Jerry Brotton’s “History of the World in Twelve Maps“ is an incredibly well-researched and beautifully written homage to the power of image to influence one’s view of the world.
He covers Ptolemy, Al-Idrisi, the Hereford Mappamundi, the Kangnido Map, Martin Waldseemuller’s World Map (the one that names America), Diogo Ribeiro, Mercator, Joan Blaeu, the Cassini Family, Halford Mackinder, Arno Peters, and Google Earth. Each chapter is a detailed history of the zeitgeist of the time period, and examines the philosophical, intellectual and political uses and abuses to which contemporary maps were put.
From the introduction:
Throughout most recorded history, the overwhelming majority of maps put the culture that produced them at their centre, as many of the world maps discussed in this book show.
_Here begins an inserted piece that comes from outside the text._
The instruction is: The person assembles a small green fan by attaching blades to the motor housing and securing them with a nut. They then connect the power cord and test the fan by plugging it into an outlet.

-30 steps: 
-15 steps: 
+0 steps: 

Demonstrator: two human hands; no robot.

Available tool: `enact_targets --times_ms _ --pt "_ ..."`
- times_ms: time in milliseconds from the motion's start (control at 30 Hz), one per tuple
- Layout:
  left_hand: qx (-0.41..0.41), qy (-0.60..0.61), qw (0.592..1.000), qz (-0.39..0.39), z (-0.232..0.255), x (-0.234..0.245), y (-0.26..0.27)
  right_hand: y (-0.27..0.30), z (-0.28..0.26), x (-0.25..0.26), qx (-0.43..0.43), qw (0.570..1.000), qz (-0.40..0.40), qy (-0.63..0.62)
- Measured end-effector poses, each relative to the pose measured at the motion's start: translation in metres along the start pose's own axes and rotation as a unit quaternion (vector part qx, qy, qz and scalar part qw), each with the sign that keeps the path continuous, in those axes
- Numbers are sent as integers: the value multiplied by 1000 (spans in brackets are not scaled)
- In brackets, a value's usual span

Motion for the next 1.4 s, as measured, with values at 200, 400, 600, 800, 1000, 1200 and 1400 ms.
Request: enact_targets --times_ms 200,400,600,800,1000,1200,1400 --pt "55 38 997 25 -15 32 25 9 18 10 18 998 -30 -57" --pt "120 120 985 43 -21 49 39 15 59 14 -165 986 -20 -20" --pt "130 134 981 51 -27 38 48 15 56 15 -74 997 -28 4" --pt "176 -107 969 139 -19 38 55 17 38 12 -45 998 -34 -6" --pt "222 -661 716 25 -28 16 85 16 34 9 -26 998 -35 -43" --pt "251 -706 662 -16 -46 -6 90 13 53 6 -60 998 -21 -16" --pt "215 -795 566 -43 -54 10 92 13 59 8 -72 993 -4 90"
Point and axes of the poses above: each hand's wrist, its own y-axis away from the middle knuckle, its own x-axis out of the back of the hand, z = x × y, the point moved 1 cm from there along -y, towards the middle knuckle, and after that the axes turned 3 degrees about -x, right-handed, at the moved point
Even today;s online mapping is partly driven by the user’s desire to first locate him- or herself on the digital map … But if such a perspective literally centres individuals, it also elevates them like gods, inviting them to take flight and look down upon the earth from a divine viewpoint, surveying the whole world in one look, calmly detached, gazing upon what can only be imagined by earthbound mortals. The map’s dissimulating brilliance is to make the viewer believe, just for a moment, that such a perspective is real, that they are not still tethered to the earth, looking at a map.”
An excellent and stimulating study that I thoroughly recommend.